=== PROBLEM TO SOLVE ===
Your answer is a copy of every line in the records where "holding" appears.

=== RECORDS FOR THIS EXERCISE ===
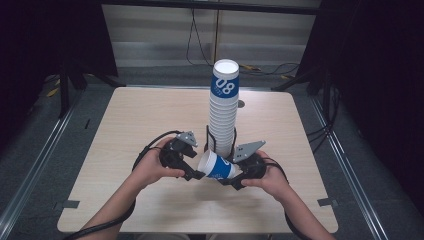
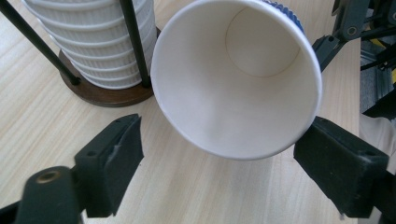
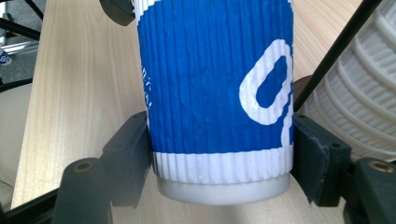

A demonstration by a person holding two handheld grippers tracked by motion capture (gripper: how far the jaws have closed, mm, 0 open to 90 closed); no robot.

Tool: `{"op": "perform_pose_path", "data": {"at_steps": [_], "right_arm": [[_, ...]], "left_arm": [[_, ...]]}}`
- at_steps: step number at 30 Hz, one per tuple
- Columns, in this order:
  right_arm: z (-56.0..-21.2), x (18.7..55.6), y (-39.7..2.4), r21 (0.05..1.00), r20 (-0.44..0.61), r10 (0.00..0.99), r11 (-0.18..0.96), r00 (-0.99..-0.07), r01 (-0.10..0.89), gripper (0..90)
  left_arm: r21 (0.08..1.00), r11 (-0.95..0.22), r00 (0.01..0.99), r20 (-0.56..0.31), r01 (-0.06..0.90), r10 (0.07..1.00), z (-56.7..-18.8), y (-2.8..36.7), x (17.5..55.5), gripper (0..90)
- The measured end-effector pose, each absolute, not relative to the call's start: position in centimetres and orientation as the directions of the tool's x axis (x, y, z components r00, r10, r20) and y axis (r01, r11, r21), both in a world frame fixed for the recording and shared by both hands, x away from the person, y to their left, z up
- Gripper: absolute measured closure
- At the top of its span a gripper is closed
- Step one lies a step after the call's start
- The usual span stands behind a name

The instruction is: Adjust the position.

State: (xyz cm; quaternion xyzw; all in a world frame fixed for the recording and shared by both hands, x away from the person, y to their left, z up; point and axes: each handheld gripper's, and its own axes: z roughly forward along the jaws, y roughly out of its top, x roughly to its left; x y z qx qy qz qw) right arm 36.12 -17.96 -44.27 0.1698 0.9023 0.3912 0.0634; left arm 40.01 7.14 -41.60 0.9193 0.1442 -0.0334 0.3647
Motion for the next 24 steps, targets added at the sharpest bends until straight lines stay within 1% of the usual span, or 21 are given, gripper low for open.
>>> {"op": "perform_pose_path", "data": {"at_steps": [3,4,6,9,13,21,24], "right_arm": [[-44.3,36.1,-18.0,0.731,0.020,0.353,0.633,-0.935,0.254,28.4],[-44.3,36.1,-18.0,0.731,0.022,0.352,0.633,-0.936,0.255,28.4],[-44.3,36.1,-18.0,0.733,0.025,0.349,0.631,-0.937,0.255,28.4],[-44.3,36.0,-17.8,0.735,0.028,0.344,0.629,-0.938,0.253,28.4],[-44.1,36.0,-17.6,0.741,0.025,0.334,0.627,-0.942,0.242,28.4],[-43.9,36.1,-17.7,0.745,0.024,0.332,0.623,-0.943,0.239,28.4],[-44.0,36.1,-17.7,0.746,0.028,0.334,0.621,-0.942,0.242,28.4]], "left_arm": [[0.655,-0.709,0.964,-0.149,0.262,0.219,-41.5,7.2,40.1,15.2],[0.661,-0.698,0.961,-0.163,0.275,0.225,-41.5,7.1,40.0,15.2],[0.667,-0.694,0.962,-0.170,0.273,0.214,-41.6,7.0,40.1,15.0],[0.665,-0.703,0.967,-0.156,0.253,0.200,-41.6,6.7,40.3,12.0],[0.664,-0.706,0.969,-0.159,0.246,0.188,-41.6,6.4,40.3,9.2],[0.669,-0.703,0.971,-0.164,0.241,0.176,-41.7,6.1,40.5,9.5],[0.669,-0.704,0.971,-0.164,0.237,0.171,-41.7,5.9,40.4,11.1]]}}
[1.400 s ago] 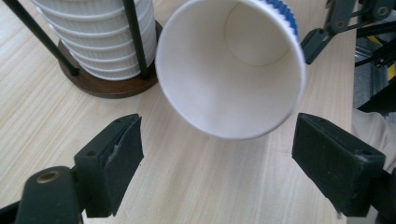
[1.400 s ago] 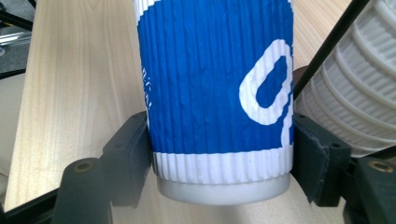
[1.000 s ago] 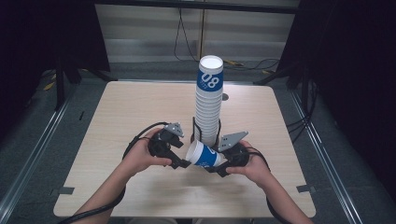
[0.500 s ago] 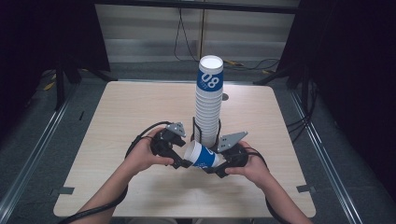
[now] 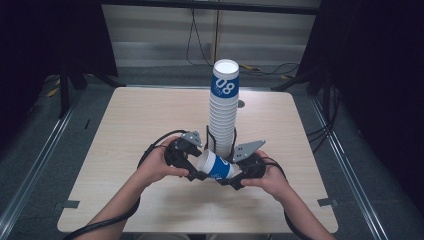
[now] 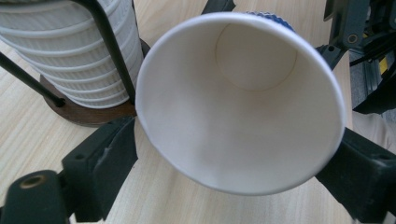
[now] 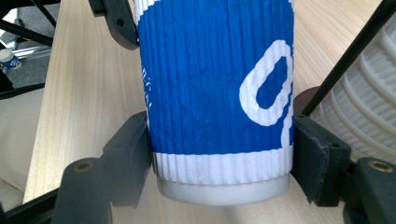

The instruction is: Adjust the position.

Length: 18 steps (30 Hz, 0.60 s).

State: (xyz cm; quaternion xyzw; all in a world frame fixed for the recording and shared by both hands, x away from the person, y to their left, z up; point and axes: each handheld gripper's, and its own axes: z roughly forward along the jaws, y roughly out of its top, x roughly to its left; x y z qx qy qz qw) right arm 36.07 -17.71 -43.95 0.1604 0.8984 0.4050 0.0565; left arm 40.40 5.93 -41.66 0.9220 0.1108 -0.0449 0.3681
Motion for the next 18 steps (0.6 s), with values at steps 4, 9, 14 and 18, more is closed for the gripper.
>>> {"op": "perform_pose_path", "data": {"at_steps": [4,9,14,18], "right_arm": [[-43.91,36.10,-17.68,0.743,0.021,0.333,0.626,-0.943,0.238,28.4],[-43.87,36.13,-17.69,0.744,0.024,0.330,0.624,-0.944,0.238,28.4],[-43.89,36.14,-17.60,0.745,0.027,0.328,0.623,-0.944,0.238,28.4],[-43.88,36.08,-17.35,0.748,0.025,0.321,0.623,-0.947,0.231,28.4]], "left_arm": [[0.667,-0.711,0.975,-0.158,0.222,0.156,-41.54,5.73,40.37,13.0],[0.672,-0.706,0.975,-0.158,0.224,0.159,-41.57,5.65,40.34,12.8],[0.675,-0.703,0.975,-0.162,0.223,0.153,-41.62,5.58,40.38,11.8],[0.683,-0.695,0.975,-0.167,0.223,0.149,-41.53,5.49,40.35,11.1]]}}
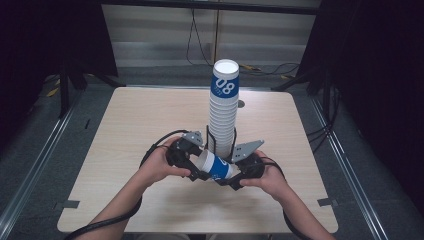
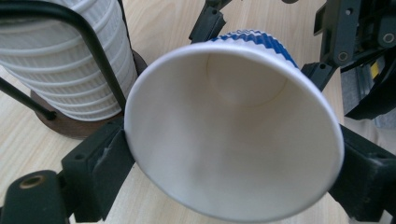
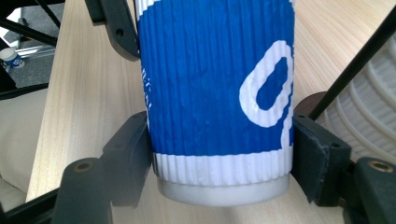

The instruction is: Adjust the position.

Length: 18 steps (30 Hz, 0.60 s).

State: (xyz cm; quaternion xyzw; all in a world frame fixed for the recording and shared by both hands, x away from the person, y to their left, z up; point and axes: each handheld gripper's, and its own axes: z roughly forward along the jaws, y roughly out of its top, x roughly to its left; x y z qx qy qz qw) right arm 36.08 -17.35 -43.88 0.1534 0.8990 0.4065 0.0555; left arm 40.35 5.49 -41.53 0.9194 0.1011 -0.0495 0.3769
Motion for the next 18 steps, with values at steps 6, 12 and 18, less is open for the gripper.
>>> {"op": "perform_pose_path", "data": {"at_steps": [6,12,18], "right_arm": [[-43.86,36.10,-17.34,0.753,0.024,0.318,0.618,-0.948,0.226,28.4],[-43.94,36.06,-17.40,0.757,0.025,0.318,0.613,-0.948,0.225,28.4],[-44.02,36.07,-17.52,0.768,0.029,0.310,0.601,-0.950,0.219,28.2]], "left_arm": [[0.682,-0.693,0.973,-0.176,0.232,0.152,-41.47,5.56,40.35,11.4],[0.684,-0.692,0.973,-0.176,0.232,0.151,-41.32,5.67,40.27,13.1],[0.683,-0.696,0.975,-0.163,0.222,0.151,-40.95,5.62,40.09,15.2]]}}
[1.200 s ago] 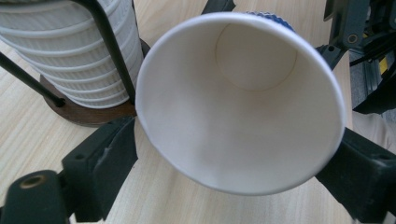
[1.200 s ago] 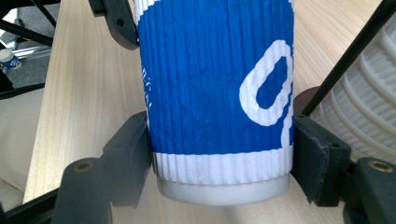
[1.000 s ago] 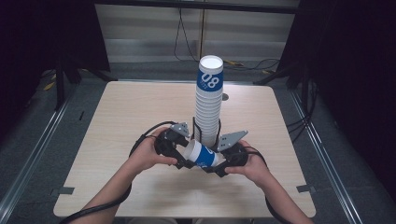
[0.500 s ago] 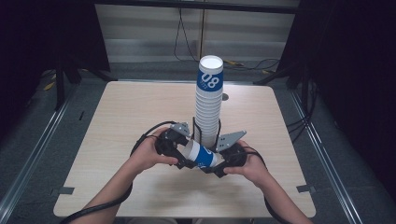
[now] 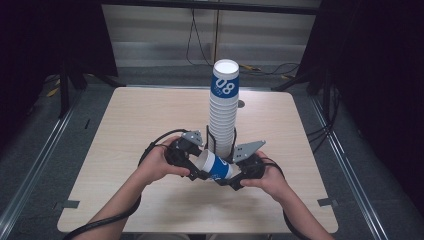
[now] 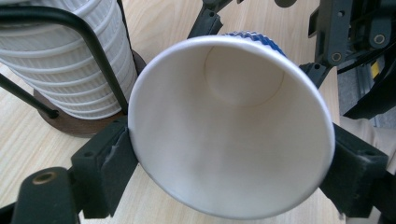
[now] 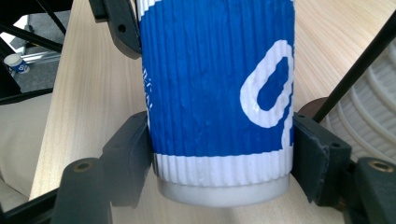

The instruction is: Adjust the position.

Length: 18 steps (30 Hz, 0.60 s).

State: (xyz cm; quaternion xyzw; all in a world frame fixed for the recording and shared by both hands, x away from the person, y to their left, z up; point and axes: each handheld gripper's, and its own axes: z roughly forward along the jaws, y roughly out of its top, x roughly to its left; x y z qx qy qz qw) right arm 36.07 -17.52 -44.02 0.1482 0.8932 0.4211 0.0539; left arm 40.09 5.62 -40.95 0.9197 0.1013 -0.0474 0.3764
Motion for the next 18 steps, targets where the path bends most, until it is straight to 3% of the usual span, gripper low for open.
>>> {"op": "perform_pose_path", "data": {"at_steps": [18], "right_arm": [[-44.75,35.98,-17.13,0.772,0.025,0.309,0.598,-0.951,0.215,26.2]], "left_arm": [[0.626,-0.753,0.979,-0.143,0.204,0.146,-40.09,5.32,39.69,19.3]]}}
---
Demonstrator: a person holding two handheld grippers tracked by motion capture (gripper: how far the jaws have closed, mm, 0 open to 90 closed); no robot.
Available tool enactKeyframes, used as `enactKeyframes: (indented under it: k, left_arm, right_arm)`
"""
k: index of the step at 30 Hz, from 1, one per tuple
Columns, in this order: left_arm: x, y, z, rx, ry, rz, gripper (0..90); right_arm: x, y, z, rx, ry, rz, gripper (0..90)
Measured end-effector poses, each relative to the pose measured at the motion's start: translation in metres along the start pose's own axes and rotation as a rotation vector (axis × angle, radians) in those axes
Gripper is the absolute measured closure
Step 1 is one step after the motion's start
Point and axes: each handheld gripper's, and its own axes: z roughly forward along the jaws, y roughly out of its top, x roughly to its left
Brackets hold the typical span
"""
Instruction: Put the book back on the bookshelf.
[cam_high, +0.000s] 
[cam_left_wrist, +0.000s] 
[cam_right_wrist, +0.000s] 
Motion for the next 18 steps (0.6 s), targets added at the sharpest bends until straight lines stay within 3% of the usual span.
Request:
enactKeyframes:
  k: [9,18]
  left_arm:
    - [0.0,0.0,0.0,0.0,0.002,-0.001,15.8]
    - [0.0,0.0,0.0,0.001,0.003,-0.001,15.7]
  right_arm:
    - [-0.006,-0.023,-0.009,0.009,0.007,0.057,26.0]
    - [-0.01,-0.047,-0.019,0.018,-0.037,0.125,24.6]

=== SOLUTION ===
A demonstration by a person holding two handheld grippers tracked by motion capture (gripper: how far the jaws have closed, mm, 0 open to 90 closed); no robot.
Demonstrator: a person holding two handheld grippers tracked by motion capture (gripper: how far the jaws have closed, mm, 0 open to 90 closed); no robot.

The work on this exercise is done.